Thursday, November 10, 2005

Tom's Introduction

Hello,


I'm the other tom. I started yhc by rewriting the backend of the nhc98 ... mostly as an experiment. People liked the experiment so now it's a proper project.

Currently I'm doing most of the compiler and runtime work ... though I seem to increasingly be appropriating minions *buwahaha*. I am thus also the person that everyone talks about hitting when things break :-S

Tom

First Post

First post by me, that is - second post overall :)

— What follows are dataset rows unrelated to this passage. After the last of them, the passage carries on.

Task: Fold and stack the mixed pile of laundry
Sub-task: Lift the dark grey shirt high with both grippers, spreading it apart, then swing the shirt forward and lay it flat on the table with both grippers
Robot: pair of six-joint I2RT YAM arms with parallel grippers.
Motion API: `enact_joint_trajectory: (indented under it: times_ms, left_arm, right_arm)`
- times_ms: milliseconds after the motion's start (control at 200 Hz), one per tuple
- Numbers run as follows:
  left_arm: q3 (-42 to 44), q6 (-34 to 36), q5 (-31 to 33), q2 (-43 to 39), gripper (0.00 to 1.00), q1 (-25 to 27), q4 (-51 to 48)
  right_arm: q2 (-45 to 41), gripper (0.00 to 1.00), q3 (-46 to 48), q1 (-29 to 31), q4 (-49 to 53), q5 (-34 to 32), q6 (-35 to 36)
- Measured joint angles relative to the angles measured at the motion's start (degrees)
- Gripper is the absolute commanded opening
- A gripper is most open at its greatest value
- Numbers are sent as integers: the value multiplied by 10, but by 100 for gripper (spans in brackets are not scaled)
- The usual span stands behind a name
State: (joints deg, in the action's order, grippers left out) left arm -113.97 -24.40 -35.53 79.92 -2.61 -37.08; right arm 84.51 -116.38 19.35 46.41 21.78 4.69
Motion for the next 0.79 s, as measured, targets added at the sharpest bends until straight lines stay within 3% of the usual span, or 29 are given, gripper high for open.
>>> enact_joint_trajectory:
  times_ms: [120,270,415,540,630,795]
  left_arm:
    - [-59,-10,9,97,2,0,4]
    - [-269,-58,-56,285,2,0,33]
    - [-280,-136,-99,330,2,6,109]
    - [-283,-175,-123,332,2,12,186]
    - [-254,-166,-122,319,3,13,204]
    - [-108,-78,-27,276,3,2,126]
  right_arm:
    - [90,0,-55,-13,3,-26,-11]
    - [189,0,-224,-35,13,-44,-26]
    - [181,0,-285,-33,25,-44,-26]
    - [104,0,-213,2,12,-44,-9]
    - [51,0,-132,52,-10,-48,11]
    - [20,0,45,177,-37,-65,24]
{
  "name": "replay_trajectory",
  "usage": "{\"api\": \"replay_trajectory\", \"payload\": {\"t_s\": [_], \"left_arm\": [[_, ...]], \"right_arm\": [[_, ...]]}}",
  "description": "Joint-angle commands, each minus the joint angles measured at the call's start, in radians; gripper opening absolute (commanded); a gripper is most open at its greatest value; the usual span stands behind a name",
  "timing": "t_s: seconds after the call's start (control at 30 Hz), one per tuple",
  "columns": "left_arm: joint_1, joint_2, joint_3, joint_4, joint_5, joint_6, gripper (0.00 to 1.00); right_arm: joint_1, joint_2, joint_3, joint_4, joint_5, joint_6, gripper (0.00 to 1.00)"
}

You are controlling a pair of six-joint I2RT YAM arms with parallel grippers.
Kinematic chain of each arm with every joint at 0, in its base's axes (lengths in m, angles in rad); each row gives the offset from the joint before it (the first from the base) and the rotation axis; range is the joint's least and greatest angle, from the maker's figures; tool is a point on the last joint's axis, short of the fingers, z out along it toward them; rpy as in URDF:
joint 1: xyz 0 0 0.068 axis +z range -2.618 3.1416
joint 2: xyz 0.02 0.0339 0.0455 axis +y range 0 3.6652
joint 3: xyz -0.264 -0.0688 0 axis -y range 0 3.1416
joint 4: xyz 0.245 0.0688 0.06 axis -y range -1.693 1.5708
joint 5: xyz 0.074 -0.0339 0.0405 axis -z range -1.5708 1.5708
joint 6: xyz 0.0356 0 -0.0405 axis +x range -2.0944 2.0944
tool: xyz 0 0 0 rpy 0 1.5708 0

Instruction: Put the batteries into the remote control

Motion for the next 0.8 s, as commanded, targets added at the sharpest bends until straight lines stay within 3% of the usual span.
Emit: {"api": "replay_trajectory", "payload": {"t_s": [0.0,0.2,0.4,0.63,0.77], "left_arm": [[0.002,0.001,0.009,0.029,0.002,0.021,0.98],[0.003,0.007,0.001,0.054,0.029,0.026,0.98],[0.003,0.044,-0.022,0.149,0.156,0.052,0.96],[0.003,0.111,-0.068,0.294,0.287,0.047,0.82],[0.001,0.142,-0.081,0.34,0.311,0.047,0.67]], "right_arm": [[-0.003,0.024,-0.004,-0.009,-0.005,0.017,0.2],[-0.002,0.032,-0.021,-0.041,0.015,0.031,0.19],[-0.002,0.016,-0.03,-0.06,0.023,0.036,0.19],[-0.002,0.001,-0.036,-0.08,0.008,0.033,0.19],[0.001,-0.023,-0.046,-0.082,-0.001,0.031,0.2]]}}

Just an introduction really. I'm the single lone Windows user in the yhc team, so when it breaks on Windows I have to hit people. I'm also interested in the packaging system, and the user interface to the compiler - making it intuative and easy to use. I am currently a full time Hugs user, and rewrote WinHugs recently, so I want to make using Yhci [the interpeter, think ghci] and WxYhci [GUI round the interpeter, think WinHugs] a better experience than WinHugs.

On the more technical side of the compiler, I'm interested in parsing, and want to rewrite the parser to be more easily extendable, faster and significantly better error messages.

At a personal level, I sit next to Tom at York, did my undergrad with Bob and Mike, and eat lunch most days with Malcolm, Colin, Tom and a few others

Welcome

Welcome to the York Haskell Compiler blog, here the people involved in the YHC project will post updates on how we're doing improving the compiler and related tools.